Add text support #6

pommedeterresautee · 2017-06-26T20:47:25Z

Add text support
Text data
Demo for text explanation

change data name

documentation of data

refactoring

thomasp85

Thanks a bunch. Overall it looks good!

Can I get you to address the comments as well as making sure it passes travis?

thomasp85 · 2017-06-27T09:30:30Z

DESCRIPTION

+    hrbrthemes,
+    magrittr,
+    purrr,
+    e1071


I can't see where e1071 is used? Why move it from suggest?

Was in relation with some code I have not pushed. But I am not ready at all, I will move it back to suggest.

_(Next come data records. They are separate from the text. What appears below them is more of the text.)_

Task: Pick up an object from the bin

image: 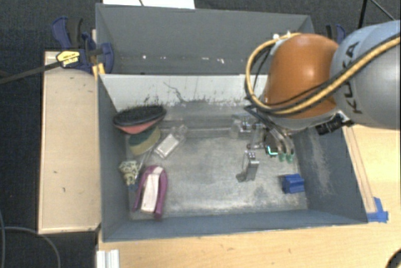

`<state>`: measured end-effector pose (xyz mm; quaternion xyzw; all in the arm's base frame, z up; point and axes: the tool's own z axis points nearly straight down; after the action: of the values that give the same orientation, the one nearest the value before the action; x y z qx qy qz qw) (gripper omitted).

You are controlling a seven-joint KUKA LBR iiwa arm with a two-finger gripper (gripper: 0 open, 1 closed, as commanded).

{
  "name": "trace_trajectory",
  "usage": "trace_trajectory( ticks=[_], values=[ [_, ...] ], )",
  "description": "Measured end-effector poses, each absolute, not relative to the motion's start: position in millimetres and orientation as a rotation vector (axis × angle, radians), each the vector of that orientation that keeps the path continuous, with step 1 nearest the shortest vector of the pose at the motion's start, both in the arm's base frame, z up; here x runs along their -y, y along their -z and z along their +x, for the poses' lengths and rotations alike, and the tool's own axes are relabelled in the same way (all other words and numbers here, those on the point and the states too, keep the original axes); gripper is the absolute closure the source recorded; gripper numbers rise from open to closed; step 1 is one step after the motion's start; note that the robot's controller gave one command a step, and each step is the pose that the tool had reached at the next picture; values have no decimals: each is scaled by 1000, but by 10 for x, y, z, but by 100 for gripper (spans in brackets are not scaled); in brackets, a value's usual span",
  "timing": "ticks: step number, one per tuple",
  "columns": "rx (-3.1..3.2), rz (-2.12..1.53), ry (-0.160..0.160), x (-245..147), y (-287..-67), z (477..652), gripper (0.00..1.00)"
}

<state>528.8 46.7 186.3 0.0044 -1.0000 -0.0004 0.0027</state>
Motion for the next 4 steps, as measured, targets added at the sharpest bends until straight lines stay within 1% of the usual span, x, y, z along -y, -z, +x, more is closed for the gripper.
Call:
trace_trajectory(
  ticks=[1, 2, 3, 4],
  values=[
    [3135, -257, 1, -271, -1947, 5288, 0],
    [3095, -505, -4, 648, -970, 5045, 0],
    [3130, 273, -2, 1137, -766, 5062, 0],
    [3131, 269, 1, 1117, -770, 5066, 100]
  ],
)
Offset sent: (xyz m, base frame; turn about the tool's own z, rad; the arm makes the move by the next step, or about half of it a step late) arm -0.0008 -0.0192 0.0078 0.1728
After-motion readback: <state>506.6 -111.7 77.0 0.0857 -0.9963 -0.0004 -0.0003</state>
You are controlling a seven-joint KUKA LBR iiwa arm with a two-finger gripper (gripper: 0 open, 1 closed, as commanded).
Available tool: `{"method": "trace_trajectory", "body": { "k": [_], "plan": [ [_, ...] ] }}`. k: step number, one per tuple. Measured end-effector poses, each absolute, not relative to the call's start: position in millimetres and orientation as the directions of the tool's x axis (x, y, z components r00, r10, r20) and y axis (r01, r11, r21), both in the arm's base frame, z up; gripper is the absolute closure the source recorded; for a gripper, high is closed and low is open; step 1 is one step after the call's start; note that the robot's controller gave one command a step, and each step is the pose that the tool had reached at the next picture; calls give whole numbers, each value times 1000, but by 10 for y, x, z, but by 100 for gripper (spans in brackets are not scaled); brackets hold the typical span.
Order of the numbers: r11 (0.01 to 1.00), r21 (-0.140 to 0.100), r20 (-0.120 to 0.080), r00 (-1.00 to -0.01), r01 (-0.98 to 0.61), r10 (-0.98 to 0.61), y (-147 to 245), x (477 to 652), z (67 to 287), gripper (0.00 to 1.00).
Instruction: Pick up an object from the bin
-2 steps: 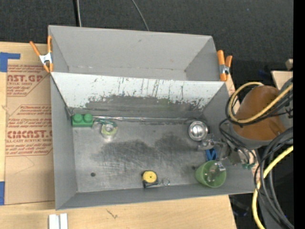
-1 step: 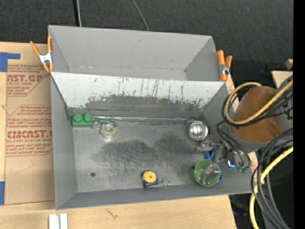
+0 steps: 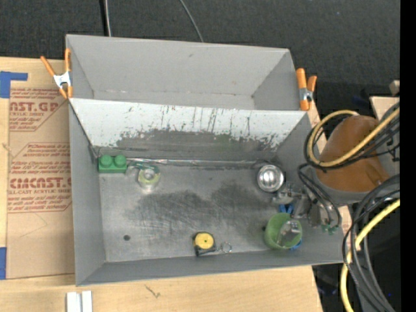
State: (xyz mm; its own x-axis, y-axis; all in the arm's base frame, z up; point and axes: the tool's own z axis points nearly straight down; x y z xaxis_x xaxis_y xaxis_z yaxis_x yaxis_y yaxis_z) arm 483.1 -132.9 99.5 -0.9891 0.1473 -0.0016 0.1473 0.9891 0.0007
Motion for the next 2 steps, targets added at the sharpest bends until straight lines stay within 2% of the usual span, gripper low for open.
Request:
{"method": "trace_trajectory", "body": {
  "k": [1,2],
  "plan": [
    [981,4,-7,-981,192,192,-1452,4843,750,0],
    [912,0,-6,-912,411,411,-1297,4842,747,0]
  ]
}}
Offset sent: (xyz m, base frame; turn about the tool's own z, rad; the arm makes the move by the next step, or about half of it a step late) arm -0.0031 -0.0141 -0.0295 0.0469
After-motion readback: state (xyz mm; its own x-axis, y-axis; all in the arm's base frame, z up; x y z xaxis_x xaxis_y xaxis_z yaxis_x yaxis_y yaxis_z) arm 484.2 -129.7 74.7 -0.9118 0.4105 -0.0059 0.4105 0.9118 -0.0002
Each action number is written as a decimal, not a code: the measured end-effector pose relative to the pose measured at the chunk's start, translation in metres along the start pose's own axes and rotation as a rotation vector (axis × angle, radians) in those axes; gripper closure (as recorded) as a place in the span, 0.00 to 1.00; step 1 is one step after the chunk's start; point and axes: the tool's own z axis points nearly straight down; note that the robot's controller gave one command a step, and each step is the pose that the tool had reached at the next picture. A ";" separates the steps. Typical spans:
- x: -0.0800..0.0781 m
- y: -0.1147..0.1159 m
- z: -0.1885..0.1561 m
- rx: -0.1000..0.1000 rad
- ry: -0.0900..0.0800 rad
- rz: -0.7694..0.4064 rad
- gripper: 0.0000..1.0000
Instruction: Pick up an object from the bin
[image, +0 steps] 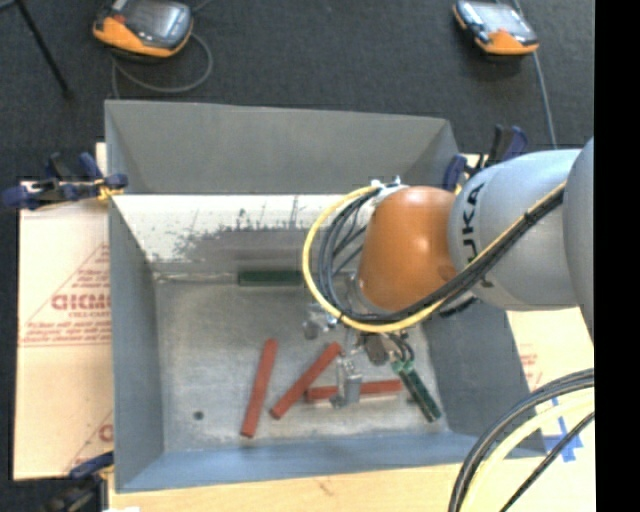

thomasp85 · 2017-06-27T09:32:46Z

R/character.R

+                            labels = labels, n_labels = n_labels, n_features = number_features_explain,
+                            feature_method = feature_selection_method)
+}
+


The lime method should return a new function rather than do the explanation directly. It does not make much sense for text data but do for e.g. tabular data, and we need to keep the interface consistent. The arguments of the returned function should be the same across methods...

I understand the consistency requirement.
Can you tell me why you do that for data.frame? Is it to memorize some pre treatments?

Yep - It needs to be trained on the training data in order to make sensible permutations. Also it makes it possible to do some one-off computations once and not every time an explanation is required...

I am not super comfortable with the factory pattern on R, much more a Java stuff :-)
Would it be a possible solution to use something like https://cran.r-project.org/web/packages/memoise/ ? Like you do the costly pre treatment, cache the result of the pre treatment, and return the final result. The user recall the function which requires the same pre treatment, this time, there is no costly computation, just retrieve stuff from cache? It is just a suggestion, I have not worked on data.frame part at all.

That would work fine for the time consuming steps, but would not solve the need to pre-train the explainer.

I'm not super exited about that approach as it also adds changes to the API (instead of different calling conventions it is different calling progressions)

Alternatively would be to have an explicit create_explainer method that returns a new lime object that wraps both the model and any preprocessing. This object is then passed on to the lime method..? I could definitely see the benefits of this...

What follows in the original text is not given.